* [BRIEF]: The full set of entries below must be returned exactly as shown.

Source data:

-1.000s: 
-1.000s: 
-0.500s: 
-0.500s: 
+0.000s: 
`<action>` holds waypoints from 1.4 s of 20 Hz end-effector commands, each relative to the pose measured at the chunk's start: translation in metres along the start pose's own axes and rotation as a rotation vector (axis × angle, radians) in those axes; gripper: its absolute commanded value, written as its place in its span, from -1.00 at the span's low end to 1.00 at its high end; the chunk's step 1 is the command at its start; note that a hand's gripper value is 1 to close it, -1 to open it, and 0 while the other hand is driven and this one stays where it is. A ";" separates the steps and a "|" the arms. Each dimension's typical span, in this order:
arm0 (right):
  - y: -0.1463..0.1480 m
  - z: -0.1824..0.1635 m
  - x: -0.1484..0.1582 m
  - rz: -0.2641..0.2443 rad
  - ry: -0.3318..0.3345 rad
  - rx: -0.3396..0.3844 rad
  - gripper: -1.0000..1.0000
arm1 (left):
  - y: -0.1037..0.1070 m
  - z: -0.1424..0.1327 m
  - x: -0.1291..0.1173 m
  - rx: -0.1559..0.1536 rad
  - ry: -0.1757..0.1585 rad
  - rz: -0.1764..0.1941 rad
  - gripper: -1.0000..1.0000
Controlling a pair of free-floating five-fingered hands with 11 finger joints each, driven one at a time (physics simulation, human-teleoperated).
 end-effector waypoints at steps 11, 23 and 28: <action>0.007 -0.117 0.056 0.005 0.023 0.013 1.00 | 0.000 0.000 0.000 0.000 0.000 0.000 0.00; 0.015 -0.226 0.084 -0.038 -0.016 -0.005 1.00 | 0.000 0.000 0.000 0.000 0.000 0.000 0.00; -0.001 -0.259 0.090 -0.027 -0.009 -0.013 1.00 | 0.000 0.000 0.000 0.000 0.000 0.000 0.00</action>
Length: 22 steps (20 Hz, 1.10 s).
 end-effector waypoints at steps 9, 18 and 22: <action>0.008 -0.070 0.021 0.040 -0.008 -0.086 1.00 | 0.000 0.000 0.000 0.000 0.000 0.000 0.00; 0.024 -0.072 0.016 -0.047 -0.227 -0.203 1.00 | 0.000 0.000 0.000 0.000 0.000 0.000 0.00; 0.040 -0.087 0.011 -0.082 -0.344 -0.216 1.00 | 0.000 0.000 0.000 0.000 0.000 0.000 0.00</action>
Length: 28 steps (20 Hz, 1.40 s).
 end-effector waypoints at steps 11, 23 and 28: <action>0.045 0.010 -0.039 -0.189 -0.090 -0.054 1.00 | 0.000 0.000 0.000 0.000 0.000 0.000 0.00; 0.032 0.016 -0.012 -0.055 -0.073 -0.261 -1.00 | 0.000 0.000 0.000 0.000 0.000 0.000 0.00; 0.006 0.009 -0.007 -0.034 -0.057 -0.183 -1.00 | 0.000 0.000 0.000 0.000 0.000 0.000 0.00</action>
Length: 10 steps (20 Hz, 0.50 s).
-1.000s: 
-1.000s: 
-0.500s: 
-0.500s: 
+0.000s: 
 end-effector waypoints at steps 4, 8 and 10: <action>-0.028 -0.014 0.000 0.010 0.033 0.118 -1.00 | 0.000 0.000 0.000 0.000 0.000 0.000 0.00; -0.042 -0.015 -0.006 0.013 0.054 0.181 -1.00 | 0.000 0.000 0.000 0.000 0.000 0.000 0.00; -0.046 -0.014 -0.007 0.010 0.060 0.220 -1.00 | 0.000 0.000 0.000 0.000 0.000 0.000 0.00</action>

* [WRITTEN RESPONSE]:
-1.000s: 
-1.000s: 
-0.500s: 
-0.500s: 
+0.000s: 
`<action>` holds waypoints from 1.4 s of 20 Hz end-effector commands, each relative to the pose measured at the chunk's start: translation in metres along the start pose's own axes and rotation as a rotation vector (axis × angle, radians) in those axes; gripper: its absolute commanded value, written as its place in its span, from -1.00 at the span's low end to 1.00 at its high end; the chunk's step 1 is the command at its start; note that a hand's gripper value is 1 to close it, -1 to open it, and 0 while the other hand is driven and this one stays where it is. A ";" separates the steps and a "|" the arms. Each dimension's typical span, in this order:
arm0 (right):
  - y: -0.1463..0.1480 m
  - z: -0.1824..0.1635 m
  - x: -0.1484..0.1582 m
  - rz: -0.2641..0.2443 rad
  - ry: -0.3318..0.3345 rad
  - rx: -0.3396..0.3844 rad
  - gripper: -1.0000..1.0000
arm1 (left):
  - y: -0.1037..0.1070 m
  - z: -0.1424..0.1327 m
  - x: -0.1291..0.1173 m
  - rx: -0.1559..0.1536 rad
  - ry: -0.1757..0.1585 rad
  - rz: -0.1764..0.1941 rad
  - gripper: -1.0000..1.0000
Controlling a pair of free-floating five-fingered hands with 11 finger joints each, driven one at a time (physics simulation, human-teleoperated).
 end-effector waypoints at steps 11, 23 and 28: <action>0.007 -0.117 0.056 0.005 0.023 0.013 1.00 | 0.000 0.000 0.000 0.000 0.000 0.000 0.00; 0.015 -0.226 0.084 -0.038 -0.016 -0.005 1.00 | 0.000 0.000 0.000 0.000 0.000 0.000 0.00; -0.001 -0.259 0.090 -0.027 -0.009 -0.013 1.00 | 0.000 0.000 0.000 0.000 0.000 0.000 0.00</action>
Length: 22 steps (20 Hz, 1.10 s).
 end-effector waypoints at steps 9, 18 and 22: <action>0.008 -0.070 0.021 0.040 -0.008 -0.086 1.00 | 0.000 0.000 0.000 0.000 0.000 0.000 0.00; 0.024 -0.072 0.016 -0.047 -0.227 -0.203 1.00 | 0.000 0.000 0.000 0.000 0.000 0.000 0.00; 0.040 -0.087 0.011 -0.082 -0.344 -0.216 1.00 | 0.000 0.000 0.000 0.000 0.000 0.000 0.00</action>
Length: 28 steps (20 Hz, 1.40 s).
 end-effector waypoints at steps 11, 23 and 28: <action>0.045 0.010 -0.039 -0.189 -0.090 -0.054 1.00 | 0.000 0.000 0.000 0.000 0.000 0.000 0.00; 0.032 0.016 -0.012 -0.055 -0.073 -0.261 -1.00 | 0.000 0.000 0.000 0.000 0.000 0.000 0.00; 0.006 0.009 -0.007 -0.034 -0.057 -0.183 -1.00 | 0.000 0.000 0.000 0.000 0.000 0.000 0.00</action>
Length: 10 steps (20 Hz, 0.50 s).
-1.000s: 
-1.000s: 
-0.500s: 
-0.500s: 
+0.000s: 
 end-effector waypoints at steps 4, 8 and 10: <action>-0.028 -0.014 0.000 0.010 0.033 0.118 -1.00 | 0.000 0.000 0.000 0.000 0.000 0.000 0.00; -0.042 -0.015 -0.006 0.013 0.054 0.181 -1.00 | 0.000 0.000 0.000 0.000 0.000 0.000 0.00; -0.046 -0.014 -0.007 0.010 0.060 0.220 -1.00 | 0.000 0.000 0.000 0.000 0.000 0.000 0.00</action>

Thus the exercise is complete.